Saya kira, Anda dan saya belakangan ini diperlihatkan oleh dunia yang sama, yaitu dunia yang dipenuhi dengan orang-orang yang melampiaskan amarahnya. Tidak hanya di Indonesia tapi di mana saja dan untuk urusan apa saja.
Terjadinya bisa di terminal, di supermarket, di jalan ataupun barangkali di dalam pesawat terbang. Melanda siapa saja, dari rakyat jelata hingga pejabat publik. Dan ketika itu sudah viral, permintaan maaf terasa bisa menyelesaikan.
Bahkan tanpa sadar, kita juga sering terjebak di dalamnya, meskipun tidak sedang marah-marah. Kemarahan menjadi konten yang sangat berharga untuk disebarkan. Jika menjadi viral, kita turut bangga. Sangat tidak mengenakkan dan sangat tidak sehat.
Pemicunya bisa saja karena kondisi dan situasi. Masih segar di dalam pikiran, bagaimana pilpres bisa membuat orang-orang tersulut emosinya. Perbedaan pendapat membuat saudara sendiri saling memaki.
Lalu, muncullah pandemi. Ekonomi sulit, orang tersayang sakit. Berdiam diri di dalam rumah, internet menjadi sumber informasi terkini. Tidak semuanya benar, banyak yang hoax.
Celakanya, ada segelintir manusia yang suka memancing kemarahan. Perilaku mereka disebut dengan trolling. Sebuah drama kehidupan dengan munculnya sosial media.
Tapi, trolling ini sekarang sudah terbentuk dalam kehidupan nyata. Berpindah dari dunia maya ke dalam kehidupan nyata. Menghampiri mereka yang tidak punya akun media sosial.
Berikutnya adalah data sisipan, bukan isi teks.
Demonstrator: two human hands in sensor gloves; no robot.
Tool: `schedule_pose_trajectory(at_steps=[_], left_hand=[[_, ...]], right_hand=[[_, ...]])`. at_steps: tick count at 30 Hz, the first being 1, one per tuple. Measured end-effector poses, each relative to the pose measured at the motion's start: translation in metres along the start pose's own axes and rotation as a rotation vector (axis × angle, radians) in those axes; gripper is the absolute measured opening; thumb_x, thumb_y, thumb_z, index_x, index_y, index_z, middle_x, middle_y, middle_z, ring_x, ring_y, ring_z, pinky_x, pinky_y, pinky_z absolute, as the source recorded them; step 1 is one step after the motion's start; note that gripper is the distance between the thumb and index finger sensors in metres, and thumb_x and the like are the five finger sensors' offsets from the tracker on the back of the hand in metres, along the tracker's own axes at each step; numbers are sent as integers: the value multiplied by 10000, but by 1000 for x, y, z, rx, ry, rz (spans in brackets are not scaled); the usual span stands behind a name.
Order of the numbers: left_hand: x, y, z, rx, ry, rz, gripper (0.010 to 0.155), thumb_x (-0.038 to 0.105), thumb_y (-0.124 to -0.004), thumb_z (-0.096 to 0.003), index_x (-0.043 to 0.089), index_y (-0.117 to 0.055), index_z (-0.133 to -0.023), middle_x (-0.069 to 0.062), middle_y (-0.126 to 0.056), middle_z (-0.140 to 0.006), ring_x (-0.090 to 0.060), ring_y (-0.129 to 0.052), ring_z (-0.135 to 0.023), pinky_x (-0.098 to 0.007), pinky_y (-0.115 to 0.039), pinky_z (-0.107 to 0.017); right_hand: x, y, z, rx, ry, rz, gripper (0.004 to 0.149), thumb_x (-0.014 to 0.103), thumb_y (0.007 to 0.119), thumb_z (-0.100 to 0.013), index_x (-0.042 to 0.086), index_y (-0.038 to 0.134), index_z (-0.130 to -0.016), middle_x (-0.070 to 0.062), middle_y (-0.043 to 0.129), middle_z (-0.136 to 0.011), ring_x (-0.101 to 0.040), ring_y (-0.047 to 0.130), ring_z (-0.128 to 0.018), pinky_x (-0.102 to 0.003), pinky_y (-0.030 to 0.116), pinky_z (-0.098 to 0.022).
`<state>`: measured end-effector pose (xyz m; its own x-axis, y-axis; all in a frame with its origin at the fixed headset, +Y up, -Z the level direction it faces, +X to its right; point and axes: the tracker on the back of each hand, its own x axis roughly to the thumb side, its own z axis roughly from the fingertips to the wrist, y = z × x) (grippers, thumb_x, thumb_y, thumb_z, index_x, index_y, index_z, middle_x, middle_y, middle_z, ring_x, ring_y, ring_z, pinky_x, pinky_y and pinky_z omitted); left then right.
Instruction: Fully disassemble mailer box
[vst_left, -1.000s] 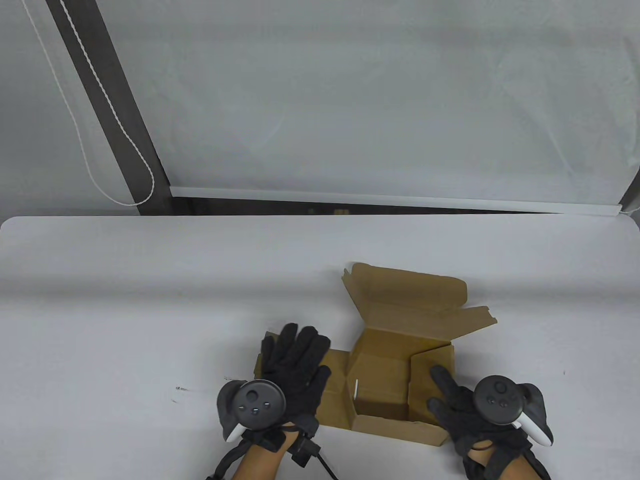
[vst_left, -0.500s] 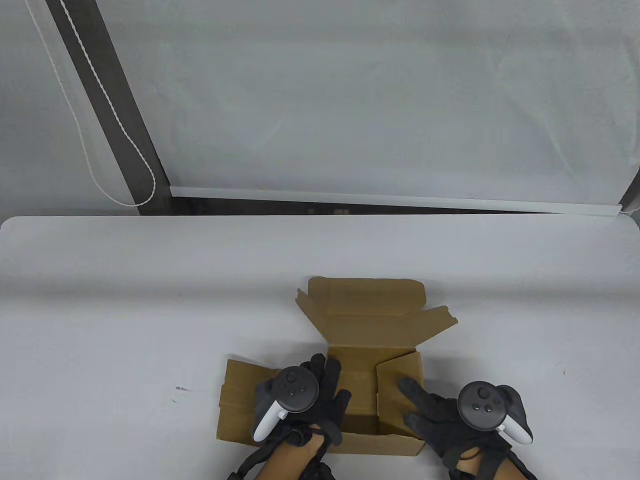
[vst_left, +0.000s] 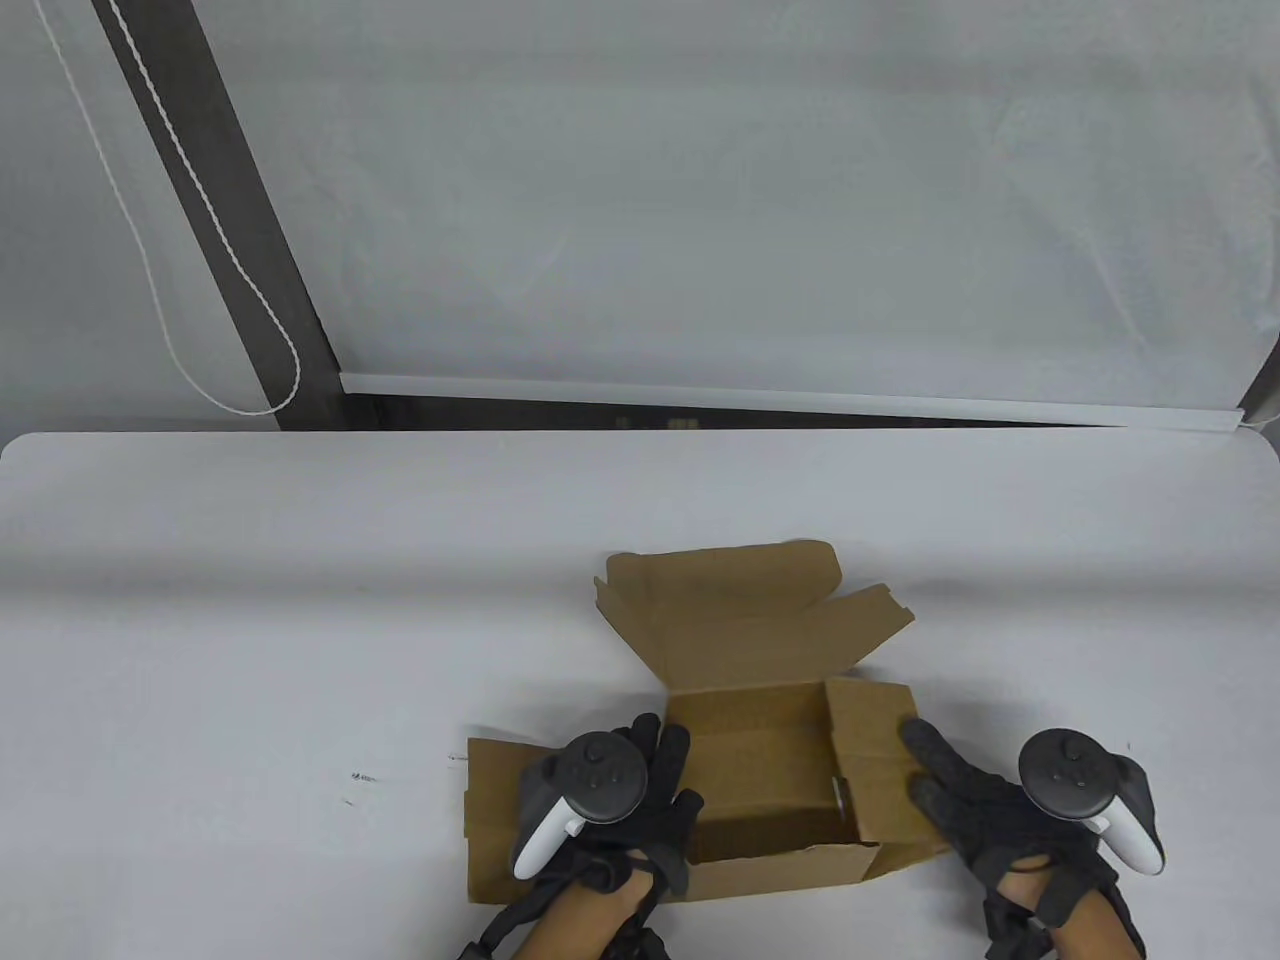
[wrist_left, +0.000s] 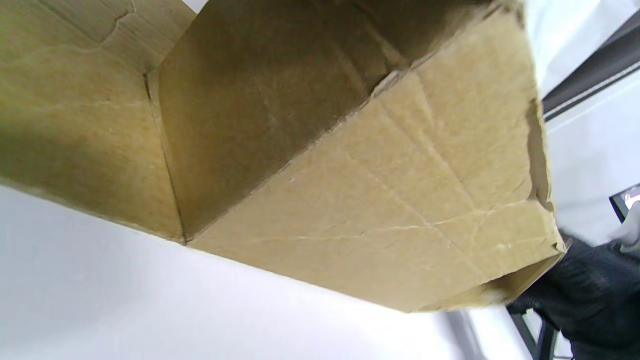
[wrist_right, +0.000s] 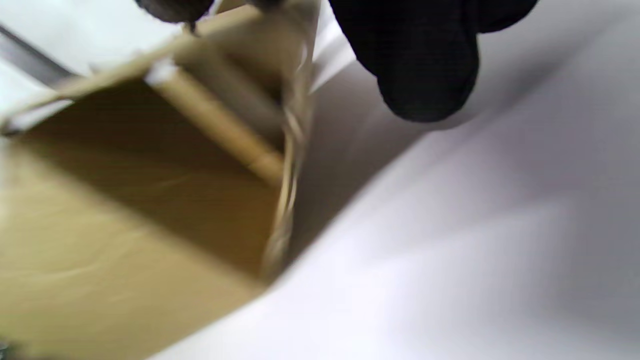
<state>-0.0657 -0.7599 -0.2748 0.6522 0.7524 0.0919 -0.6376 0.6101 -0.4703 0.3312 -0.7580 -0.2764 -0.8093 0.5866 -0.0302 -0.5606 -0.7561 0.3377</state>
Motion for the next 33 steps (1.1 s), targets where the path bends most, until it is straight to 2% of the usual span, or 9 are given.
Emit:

Semoga Anda tidak terpancing dengan situasi oleh perilaku yang tidak bertanggung jawab ini.
Anda mungkin berkata jika saya tidak mudah emosi. Tapi, sebaiknya berhati-hati. Karena emosi sangat mudah disulut. Pikiran dan perasaan kita sesungguhnya sudah mengandung bensin yang siap terbakar.
Katakanlah hal-hal sederhana seperti Panic Buying. Fenomena ini terjadi di seluruh dunia. Bahkan jika Anda tidak ikut berebut, kata-kata provokatif mungkin sangat terdengar masuk akal.